Neutronic/Thermal-Mechanical Coupling in Heat Pipe Cooled Reactor
Ma Yugao, Liu Minyun, Yu Hongxing, Huang Shanfang, Chai Xiaoming, Xie Biheng, Han Wenbin, Liu Yu, Du Zhengyu, He Xiaoqiang
2020, 41(4): 191-196.
Abstract:
The structural thermal expansion of the heat pipe cooled reactor will significantly affect the heat transfer and neutron physical transport process. A geometric updating strategy and a reactivity feedback method considering the significant expansion of the solid core is presented in this paper, and a neutron physics/thermal/mechanical coupling algorithm based on dynamic geometry is established. In the coupling, the change of the cross section caused by temperature, the change of the density of the materials and the change of the core size caused by thermal expansion are considered. Furthermore, the coupling analyses are applied to the MegaPower heat pipe cooled reactor. The convergence of the core power distribution and the radial power factor under different relaxation factors is analyzed. Results show that the neutron leakage of the side-channel increases due to thermal expansion, which generates negative reactivity feedback and yet aggravates the non-uniformity of the power distribution and the deterioration of the heat transfer. The radial power factor increases from 1.20 to 1.23 when considering the thermal-mechanical feedback. The peak fuel temperature increases by 11 K.

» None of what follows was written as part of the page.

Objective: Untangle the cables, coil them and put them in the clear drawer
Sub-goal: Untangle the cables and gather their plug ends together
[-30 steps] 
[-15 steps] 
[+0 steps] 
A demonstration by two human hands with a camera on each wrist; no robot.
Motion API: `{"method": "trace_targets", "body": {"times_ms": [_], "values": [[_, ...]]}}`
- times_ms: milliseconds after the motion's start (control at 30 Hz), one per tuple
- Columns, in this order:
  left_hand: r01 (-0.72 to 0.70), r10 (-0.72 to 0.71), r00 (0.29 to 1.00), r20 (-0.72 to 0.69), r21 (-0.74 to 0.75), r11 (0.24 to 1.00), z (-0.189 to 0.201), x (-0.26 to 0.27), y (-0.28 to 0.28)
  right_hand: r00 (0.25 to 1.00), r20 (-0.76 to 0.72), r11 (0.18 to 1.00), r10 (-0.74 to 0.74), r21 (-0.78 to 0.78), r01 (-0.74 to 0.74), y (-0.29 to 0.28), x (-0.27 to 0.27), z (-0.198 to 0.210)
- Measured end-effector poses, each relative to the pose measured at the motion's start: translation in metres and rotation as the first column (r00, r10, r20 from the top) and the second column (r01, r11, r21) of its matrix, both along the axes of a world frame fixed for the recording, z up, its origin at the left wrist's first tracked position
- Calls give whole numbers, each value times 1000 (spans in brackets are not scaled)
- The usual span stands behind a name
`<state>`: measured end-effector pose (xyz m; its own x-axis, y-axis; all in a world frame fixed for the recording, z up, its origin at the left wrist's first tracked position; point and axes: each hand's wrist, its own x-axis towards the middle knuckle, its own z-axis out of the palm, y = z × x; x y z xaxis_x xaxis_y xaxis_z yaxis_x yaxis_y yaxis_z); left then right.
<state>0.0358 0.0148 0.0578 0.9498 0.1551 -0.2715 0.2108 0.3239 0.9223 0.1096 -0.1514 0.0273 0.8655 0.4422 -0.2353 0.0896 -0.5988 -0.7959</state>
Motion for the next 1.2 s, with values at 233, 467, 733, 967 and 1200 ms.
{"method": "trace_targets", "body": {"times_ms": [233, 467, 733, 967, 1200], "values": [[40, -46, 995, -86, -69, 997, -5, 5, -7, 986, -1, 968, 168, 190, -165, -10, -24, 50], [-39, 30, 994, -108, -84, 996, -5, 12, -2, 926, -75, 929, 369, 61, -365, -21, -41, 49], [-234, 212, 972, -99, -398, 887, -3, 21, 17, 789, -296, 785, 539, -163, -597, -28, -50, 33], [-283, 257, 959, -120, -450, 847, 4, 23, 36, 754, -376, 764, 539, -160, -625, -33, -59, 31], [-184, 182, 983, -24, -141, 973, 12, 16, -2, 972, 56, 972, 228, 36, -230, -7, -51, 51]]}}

Development and Assessment of Improved Spacer Grid Model in  Rod Bundle Subchannel
Liu Wei, Liu Yang, Li Jie, Peng Shinian, Jiang Guangming, Liu Yu, Du Sijia, Qiu Zhifang, Deng Jian
2020, 41(4): 197-202.
Abstract:
In order to improve the prediction accuracy of two-phase local parameters in the rod bundle subchannel, based on the distributed resistance method, an improved spacer grid model is established in this paper, with the appropriate expression of the friction forces and a detailed model of mixing vane. The Carlucci turbulent mixing model is used to calculate the turbulent mixing rate, and the blocking factor is introduced to consider the turbulent mixing effect caused by the spacer grid. Coupled with subchannel analysis code ATHAS, the improved spacer grid model is used to calculate and analyze the PWR subchannel and bundle tests(PSBT) data. The results indicate that the improved spacer grid model has higher accuracy in predicting the distribution of the void fraction and outlet temperature in rod bundle subchannel. It lays a foundation for the accurate calculation of local parameters and CHF prediction in the rod bundle subchannel.
Research on Overall Design of Operation Mode in PWR Nuclear Power Plants
Cui Huaiming, Zhou Jinman
2020, 41(4): 203-207.
Abstract:
Based on the grid demand and the construction cost, this paper chooses the proper control manner of the reactor power, and the functional requirement of the operation mode. The operation mode, the control system and load rejection are designed. Finally, the core power capability and relevant accidents are analyzed for the nuclear power plants adopting this operation mode. The results show that the nuclear power plants that adopt this operation mode is safe. The paper introduces the design process of ACP600 operation mode, and it proves that the design method of the operation mode introduced in this paper is correct and practical.